━━━━━ Records for this task

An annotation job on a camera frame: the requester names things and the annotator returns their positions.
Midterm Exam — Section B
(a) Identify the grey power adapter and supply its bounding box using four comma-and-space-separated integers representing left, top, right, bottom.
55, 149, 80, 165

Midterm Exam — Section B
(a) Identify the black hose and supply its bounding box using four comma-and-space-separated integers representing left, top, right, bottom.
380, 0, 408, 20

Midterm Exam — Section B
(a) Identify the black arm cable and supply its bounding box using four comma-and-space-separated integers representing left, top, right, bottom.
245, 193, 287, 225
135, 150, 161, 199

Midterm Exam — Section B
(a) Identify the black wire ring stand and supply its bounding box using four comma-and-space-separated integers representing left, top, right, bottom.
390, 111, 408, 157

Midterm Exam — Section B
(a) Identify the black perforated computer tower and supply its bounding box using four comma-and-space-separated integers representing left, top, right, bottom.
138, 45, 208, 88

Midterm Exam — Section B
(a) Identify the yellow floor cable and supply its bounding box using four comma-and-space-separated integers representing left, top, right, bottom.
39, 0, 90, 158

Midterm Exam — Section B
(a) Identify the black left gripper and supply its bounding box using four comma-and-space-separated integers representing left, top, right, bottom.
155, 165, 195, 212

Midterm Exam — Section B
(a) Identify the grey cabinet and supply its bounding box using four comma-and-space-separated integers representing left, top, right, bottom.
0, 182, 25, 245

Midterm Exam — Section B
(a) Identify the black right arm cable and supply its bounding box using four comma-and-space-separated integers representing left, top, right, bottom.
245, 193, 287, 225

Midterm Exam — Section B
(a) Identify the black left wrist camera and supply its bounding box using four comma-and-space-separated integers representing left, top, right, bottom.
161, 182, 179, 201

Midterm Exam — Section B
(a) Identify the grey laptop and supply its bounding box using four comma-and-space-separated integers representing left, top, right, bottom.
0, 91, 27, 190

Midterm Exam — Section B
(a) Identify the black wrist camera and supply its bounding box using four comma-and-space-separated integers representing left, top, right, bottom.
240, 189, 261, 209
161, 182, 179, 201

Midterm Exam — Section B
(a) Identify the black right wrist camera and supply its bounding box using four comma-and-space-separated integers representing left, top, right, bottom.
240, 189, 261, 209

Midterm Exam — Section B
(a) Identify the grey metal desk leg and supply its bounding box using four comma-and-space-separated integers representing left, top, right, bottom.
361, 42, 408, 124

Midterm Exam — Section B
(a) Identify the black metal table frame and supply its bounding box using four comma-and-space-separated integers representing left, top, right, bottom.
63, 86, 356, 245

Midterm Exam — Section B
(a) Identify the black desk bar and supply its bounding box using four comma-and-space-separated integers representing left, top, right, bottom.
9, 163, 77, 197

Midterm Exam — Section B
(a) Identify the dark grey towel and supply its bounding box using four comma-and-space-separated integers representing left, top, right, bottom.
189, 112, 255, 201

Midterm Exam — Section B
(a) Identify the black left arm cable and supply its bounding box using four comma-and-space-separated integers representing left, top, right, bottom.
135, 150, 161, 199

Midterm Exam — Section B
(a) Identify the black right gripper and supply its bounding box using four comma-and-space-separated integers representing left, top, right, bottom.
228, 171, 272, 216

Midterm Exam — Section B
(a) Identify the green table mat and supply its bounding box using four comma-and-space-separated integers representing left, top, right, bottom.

━━━━━━━━━━

→ **About this task**
All of the material is to be given again exactly.

→ **Answer section**
An annotation job on a camera frame: the requester names things and the annotator returns their positions.
Midterm Exam — Section B
(a) Identify the grey power adapter and supply its bounding box using four comma-and-space-separated integers representing left, top, right, bottom.
55, 149, 80, 165

Midterm Exam — Section B
(a) Identify the black hose and supply its bounding box using four comma-and-space-separated integers representing left, top, right, bottom.
380, 0, 408, 20

Midterm Exam — Section B
(a) Identify the black arm cable and supply its bounding box using four comma-and-space-separated integers representing left, top, right, bottom.
245, 193, 287, 225
135, 150, 161, 199

Midterm Exam — Section B
(a) Identify the black wire ring stand and supply its bounding box using four comma-and-space-separated integers representing left, top, right, bottom.
390, 111, 408, 157

Midterm Exam — Section B
(a) Identify the black perforated computer tower and supply its bounding box using four comma-and-space-separated integers representing left, top, right, bottom.
138, 45, 208, 88

Midterm Exam — Section B
(a) Identify the yellow floor cable and supply its bounding box using four comma-and-space-separated integers representing left, top, right, bottom.
39, 0, 90, 158

Midterm Exam — Section B
(a) Identify the black left gripper and supply its bounding box using four comma-and-space-separated integers representing left, top, right, bottom.
155, 165, 195, 212

Midterm Exam — Section B
(a) Identify the grey cabinet and supply its bounding box using four comma-and-space-separated integers representing left, top, right, bottom.
0, 182, 25, 245

Midterm Exam — Section B
(a) Identify the black right arm cable and supply its bounding box using four comma-and-space-separated integers representing left, top, right, bottom.
245, 193, 287, 225

Midterm Exam — Section B
(a) Identify the black left wrist camera and supply its bounding box using four comma-and-space-separated integers representing left, top, right, bottom.
161, 182, 179, 201

Midterm Exam — Section B
(a) Identify the grey laptop and supply its bounding box using four comma-and-space-separated integers representing left, top, right, bottom.
0, 91, 27, 190

Midterm Exam — Section B
(a) Identify the black wrist camera and supply its bounding box using four comma-and-space-separated integers representing left, top, right, bottom.
240, 189, 261, 209
161, 182, 179, 201

Midterm Exam — Section B
(a) Identify the black right wrist camera and supply its bounding box using four comma-and-space-separated integers representing left, top, right, bottom.
240, 189, 261, 209

Midterm Exam — Section B
(a) Identify the grey metal desk leg and supply its bounding box using four comma-and-space-separated integers representing left, top, right, bottom.
361, 42, 408, 124

Midterm Exam — Section B
(a) Identify the black metal table frame and supply its bounding box using four comma-and-space-separated integers representing left, top, right, bottom.
63, 86, 356, 245

Midterm Exam — Section B
(a) Identify the black desk bar and supply its bounding box using four comma-and-space-separated integers representing left, top, right, bottom.
9, 163, 77, 197

Midterm Exam — Section B
(a) Identify the dark grey towel and supply its bounding box using four comma-and-space-separated integers representing left, top, right, bottom.
189, 112, 255, 201

Midterm Exam — Section B
(a) Identify the black left arm cable and supply its bounding box using four comma-and-space-separated integers representing left, top, right, bottom.
135, 150, 161, 199

Midterm Exam — Section B
(a) Identify the black right gripper and supply its bounding box using four comma-and-space-separated integers representing left, top, right, bottom.
228, 171, 272, 216

Midterm Exam — Section B
(a) Identify the green table mat and supply its bounding box using four comma-and-space-separated integers representing left, top, right, bottom.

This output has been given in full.